Aim of the exercise
Tell how many lines in the data below hold the string "post"; give nothing but the number.
-- Extracted data follows --
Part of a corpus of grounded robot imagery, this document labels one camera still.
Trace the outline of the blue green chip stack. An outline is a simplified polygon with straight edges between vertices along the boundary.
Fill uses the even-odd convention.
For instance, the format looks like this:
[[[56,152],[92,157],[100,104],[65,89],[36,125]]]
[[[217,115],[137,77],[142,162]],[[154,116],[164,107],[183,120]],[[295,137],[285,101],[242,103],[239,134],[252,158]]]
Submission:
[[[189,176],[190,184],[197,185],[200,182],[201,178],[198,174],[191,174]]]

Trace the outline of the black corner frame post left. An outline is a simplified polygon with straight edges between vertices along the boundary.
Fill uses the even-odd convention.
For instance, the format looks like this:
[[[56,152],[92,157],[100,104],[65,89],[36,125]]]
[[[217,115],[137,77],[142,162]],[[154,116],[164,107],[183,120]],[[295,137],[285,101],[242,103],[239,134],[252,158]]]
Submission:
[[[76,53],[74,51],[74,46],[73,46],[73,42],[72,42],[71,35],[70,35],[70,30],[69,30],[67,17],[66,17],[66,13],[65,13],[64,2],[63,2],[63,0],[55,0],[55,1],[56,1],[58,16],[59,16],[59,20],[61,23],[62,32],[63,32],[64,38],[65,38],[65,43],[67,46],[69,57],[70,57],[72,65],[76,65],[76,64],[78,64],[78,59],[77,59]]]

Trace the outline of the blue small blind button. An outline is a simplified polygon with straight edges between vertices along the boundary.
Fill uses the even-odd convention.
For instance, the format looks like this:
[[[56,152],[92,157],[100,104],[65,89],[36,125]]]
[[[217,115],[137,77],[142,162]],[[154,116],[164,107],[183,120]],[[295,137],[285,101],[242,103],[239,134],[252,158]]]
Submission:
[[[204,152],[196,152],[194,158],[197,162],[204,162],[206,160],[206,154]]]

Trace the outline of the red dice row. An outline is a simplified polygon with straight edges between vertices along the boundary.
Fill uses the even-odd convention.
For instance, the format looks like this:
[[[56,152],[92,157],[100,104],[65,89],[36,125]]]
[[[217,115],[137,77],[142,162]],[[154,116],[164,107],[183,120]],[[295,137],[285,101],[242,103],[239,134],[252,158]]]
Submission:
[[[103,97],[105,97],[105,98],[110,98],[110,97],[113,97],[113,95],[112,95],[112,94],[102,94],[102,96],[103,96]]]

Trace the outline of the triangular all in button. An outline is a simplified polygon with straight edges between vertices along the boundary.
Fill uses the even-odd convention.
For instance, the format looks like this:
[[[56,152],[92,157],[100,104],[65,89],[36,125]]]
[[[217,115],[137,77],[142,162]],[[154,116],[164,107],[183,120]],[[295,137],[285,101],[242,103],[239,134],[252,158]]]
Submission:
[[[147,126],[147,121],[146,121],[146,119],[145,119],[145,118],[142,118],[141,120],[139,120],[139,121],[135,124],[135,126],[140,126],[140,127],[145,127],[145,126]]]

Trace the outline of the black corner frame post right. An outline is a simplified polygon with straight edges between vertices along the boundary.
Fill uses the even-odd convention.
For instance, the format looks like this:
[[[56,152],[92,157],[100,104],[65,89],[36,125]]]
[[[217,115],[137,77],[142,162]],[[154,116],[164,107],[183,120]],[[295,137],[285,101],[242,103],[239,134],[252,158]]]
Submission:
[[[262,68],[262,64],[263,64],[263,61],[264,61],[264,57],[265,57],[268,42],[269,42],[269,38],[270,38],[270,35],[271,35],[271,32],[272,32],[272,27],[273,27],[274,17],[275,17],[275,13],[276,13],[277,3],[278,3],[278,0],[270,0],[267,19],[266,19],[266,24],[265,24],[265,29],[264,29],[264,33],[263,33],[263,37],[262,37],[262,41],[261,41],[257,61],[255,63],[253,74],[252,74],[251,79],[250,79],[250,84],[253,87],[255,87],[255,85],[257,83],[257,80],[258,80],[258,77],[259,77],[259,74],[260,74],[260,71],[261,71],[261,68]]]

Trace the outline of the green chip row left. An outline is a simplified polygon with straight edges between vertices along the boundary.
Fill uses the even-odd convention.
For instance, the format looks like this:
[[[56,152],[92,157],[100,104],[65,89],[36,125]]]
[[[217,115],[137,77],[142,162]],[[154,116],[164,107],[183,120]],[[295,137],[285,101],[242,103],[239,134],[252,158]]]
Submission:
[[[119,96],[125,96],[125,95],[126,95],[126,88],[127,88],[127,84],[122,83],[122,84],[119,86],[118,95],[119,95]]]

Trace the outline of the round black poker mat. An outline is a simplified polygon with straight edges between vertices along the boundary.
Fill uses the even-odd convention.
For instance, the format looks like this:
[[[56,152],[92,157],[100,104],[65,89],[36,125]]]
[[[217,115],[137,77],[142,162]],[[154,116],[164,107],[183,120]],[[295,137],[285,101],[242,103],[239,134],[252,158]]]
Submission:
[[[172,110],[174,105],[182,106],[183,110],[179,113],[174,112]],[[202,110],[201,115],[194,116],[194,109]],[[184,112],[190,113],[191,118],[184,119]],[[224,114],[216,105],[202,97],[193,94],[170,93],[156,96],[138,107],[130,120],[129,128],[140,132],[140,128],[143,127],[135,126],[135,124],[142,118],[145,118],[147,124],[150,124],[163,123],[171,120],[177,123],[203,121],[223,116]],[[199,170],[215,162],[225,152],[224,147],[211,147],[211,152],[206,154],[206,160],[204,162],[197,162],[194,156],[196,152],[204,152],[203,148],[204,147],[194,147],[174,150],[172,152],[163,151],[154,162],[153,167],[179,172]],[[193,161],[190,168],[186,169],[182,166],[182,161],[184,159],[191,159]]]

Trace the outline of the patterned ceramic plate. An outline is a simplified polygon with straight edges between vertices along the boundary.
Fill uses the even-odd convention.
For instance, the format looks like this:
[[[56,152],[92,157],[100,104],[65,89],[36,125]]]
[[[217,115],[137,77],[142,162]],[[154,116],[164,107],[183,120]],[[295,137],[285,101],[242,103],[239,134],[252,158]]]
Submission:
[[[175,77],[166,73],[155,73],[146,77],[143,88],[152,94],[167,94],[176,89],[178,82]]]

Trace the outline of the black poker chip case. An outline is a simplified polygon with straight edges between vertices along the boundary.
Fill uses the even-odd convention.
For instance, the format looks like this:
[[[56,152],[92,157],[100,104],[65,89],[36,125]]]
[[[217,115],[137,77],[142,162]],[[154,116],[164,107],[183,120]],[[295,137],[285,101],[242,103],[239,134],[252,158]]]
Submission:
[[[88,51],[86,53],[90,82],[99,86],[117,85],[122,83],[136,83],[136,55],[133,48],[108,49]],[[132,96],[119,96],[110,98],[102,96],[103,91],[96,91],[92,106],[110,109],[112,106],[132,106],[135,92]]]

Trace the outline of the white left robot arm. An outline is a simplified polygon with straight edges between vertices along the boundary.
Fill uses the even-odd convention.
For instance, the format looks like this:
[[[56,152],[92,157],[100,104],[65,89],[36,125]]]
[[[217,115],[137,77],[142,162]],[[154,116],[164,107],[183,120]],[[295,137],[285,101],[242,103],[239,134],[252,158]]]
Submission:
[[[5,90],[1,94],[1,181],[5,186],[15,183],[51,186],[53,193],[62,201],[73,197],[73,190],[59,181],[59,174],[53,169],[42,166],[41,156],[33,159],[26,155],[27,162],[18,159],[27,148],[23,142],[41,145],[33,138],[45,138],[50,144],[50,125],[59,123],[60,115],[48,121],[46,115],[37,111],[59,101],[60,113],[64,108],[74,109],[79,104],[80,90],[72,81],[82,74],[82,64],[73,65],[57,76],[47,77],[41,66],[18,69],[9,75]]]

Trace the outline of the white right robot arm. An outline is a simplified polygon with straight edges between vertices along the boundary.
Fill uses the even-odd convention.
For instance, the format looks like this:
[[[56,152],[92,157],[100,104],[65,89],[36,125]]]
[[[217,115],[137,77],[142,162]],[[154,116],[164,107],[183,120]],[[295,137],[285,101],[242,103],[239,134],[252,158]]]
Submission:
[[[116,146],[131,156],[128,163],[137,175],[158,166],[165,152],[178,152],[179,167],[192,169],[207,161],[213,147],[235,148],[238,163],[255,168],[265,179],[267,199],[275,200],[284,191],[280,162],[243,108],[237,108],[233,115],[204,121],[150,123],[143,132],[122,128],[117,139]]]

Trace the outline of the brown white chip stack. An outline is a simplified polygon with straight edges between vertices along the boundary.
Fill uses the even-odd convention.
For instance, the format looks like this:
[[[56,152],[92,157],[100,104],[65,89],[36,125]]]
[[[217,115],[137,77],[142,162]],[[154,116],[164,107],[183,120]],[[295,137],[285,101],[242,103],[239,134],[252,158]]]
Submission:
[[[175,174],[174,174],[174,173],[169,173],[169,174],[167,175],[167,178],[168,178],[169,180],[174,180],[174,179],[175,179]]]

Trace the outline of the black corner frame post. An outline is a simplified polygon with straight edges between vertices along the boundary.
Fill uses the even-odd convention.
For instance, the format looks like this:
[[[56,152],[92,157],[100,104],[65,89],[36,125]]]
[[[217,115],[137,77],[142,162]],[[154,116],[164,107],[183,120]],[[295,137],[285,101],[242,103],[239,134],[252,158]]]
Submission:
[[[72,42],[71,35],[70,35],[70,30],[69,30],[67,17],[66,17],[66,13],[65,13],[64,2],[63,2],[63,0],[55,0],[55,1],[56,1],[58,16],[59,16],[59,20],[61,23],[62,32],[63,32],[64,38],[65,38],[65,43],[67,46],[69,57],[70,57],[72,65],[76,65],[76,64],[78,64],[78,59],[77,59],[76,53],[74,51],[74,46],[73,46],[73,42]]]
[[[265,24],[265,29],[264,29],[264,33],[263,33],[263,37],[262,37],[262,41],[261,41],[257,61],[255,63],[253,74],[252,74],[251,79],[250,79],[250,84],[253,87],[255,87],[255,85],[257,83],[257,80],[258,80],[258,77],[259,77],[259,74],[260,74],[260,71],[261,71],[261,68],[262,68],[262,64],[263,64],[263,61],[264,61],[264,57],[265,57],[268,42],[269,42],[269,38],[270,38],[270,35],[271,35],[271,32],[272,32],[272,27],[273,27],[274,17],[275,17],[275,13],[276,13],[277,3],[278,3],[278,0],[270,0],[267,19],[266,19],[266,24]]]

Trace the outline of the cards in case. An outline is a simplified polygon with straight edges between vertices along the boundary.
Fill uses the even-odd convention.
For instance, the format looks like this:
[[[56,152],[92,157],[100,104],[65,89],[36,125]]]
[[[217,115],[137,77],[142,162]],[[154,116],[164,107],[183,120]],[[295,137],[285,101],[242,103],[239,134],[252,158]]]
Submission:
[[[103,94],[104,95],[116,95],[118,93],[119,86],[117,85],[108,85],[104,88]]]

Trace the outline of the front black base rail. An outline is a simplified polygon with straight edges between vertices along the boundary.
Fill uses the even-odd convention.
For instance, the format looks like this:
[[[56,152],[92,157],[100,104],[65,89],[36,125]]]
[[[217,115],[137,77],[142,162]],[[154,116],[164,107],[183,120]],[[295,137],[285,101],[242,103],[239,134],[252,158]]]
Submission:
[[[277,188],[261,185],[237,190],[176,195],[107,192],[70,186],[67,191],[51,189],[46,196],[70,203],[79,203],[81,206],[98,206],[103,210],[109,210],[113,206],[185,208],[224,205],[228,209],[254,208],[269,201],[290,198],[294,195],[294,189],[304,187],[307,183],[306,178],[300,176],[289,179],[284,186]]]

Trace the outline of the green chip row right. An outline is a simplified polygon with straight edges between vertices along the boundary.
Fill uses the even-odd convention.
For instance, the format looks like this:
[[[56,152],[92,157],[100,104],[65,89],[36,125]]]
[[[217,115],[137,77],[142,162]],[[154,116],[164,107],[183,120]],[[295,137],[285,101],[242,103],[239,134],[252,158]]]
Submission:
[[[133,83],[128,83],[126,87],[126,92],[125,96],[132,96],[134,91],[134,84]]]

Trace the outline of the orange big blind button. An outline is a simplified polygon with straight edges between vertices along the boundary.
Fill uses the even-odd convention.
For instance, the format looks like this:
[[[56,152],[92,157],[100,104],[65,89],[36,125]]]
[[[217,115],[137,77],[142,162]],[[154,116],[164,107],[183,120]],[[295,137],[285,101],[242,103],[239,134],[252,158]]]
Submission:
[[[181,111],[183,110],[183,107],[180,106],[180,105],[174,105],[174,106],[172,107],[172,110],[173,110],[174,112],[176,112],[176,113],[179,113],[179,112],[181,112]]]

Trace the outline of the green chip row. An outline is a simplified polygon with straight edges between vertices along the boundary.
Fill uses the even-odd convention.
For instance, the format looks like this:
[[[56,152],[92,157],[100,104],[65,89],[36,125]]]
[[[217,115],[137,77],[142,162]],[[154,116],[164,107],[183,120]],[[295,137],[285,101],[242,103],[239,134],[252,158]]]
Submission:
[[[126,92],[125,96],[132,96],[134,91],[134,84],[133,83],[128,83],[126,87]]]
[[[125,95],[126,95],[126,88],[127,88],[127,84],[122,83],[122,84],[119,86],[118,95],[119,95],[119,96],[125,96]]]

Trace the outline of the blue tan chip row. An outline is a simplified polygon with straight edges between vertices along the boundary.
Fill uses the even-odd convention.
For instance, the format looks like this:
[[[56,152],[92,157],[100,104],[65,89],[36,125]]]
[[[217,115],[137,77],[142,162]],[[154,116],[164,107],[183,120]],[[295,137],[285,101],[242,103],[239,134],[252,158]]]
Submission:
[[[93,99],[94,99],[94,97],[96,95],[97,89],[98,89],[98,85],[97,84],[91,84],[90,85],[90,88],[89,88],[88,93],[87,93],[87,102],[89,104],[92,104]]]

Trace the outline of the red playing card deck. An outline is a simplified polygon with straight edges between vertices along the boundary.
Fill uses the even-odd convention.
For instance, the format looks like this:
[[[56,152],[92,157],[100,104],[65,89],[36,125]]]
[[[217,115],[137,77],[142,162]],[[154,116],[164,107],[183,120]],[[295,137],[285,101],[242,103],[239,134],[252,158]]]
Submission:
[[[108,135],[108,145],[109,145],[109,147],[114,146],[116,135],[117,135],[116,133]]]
-- Extracted data concluded --
-- Extracted data follows --
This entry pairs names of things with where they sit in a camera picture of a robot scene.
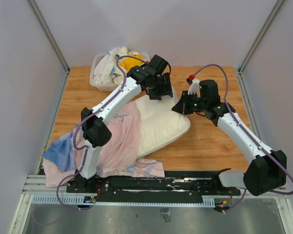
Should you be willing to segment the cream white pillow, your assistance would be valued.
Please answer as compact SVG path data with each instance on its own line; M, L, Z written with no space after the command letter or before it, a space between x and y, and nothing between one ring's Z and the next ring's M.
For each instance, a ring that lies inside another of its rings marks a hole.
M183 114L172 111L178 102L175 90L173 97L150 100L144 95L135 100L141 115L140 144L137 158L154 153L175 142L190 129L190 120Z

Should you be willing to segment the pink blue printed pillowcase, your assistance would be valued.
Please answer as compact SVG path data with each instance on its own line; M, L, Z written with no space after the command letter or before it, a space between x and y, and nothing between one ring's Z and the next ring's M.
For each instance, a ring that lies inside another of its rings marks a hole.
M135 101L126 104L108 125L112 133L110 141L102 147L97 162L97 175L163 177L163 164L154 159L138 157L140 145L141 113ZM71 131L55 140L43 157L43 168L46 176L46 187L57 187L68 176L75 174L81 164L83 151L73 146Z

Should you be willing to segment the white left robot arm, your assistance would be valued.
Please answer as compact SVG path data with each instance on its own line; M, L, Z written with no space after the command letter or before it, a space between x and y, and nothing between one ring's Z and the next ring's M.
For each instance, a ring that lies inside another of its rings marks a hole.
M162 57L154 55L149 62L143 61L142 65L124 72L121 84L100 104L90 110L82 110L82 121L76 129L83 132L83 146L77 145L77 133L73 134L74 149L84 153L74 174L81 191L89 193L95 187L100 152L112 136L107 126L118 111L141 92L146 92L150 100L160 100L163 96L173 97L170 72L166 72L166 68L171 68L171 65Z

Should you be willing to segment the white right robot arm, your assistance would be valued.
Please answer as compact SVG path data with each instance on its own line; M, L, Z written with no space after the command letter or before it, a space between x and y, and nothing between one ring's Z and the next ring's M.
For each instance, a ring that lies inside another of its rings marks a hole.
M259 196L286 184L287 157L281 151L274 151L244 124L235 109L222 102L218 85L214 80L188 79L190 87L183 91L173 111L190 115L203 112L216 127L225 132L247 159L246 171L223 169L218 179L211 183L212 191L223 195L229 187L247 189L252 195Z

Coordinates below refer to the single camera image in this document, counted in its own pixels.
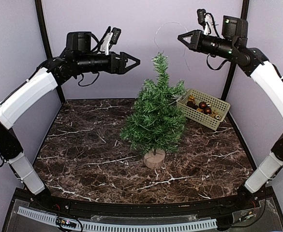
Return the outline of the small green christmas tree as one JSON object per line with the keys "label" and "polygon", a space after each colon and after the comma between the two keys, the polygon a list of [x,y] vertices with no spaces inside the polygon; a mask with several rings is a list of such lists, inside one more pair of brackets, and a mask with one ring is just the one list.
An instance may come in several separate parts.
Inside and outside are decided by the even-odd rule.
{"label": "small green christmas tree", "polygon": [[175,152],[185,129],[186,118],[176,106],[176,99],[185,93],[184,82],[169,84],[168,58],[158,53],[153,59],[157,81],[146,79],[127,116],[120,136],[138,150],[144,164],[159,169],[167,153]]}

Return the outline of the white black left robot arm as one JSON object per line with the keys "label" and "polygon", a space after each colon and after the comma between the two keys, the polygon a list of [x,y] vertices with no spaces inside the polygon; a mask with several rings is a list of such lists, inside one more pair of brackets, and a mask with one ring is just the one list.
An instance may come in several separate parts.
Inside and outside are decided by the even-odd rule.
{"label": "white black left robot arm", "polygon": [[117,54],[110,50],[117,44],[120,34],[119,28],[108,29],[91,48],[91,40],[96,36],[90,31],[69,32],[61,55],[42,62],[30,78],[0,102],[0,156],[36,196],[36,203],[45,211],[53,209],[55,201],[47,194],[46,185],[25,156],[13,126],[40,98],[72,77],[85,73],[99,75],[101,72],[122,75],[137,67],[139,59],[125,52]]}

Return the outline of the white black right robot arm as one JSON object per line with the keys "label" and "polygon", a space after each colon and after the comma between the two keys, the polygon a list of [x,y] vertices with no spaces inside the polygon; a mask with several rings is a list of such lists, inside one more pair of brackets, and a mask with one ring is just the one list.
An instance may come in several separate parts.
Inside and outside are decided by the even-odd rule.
-- Extracted data concluded --
-- Extracted data follows --
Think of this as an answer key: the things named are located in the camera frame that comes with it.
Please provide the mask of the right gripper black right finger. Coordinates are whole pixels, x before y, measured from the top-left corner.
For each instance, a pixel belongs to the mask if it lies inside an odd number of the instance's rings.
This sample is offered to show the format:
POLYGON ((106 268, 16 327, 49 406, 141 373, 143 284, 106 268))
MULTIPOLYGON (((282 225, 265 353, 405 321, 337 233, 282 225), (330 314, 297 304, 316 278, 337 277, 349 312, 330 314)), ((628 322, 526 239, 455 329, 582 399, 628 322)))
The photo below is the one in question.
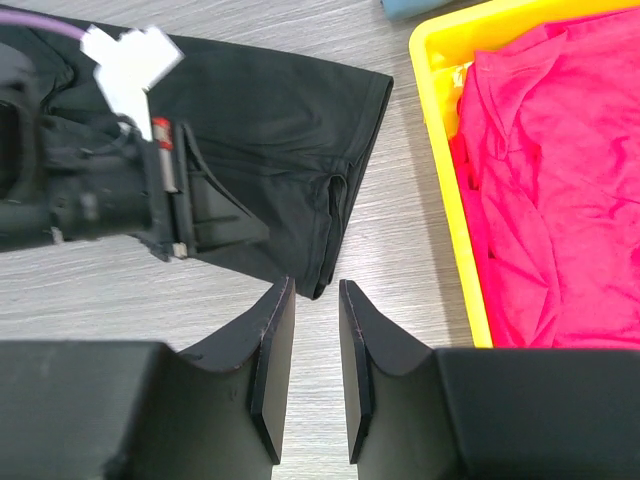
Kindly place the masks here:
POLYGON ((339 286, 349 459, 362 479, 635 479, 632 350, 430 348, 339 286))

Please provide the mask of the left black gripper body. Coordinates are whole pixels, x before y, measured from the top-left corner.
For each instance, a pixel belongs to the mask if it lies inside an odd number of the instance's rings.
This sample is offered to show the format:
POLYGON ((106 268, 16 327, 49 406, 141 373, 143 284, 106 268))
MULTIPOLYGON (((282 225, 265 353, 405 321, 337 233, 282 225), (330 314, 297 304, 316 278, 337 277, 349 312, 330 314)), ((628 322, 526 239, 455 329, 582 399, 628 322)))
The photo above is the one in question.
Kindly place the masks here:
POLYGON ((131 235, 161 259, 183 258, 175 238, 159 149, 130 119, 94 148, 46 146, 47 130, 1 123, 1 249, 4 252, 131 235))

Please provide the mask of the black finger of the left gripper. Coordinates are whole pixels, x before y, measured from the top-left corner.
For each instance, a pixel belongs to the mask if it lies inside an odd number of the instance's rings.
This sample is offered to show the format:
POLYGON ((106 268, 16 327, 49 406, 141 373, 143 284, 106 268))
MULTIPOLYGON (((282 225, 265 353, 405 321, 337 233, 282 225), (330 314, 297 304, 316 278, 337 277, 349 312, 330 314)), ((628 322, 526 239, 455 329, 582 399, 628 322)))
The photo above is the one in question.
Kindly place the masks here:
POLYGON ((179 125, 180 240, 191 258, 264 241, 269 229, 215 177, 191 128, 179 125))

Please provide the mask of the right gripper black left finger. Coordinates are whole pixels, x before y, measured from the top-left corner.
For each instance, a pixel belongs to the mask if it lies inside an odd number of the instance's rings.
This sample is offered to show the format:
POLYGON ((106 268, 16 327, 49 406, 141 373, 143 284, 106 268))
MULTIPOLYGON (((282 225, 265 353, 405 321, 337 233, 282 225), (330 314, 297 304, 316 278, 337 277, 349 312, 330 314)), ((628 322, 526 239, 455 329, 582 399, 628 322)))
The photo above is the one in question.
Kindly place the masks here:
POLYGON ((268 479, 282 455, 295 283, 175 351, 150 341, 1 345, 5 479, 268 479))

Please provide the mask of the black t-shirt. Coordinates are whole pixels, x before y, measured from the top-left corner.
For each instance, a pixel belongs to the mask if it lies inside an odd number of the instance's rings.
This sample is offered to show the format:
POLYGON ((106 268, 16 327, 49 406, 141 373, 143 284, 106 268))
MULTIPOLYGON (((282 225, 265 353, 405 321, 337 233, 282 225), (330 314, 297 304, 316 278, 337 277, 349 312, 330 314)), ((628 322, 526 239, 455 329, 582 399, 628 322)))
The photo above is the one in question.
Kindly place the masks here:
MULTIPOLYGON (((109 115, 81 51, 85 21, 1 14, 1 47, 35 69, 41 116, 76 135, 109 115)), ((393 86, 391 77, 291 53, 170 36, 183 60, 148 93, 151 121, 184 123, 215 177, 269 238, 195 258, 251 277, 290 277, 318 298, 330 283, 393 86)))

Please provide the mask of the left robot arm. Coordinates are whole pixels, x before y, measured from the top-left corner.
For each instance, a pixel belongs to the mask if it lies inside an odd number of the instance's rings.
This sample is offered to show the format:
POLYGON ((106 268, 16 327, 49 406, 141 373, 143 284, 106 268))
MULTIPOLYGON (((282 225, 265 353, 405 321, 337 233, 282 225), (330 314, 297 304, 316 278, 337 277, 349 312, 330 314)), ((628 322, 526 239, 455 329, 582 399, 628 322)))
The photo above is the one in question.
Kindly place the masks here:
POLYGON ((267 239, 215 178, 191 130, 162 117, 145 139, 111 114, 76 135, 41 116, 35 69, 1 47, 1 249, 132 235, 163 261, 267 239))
-- Extracted data concluded --
Solution to this exercise
3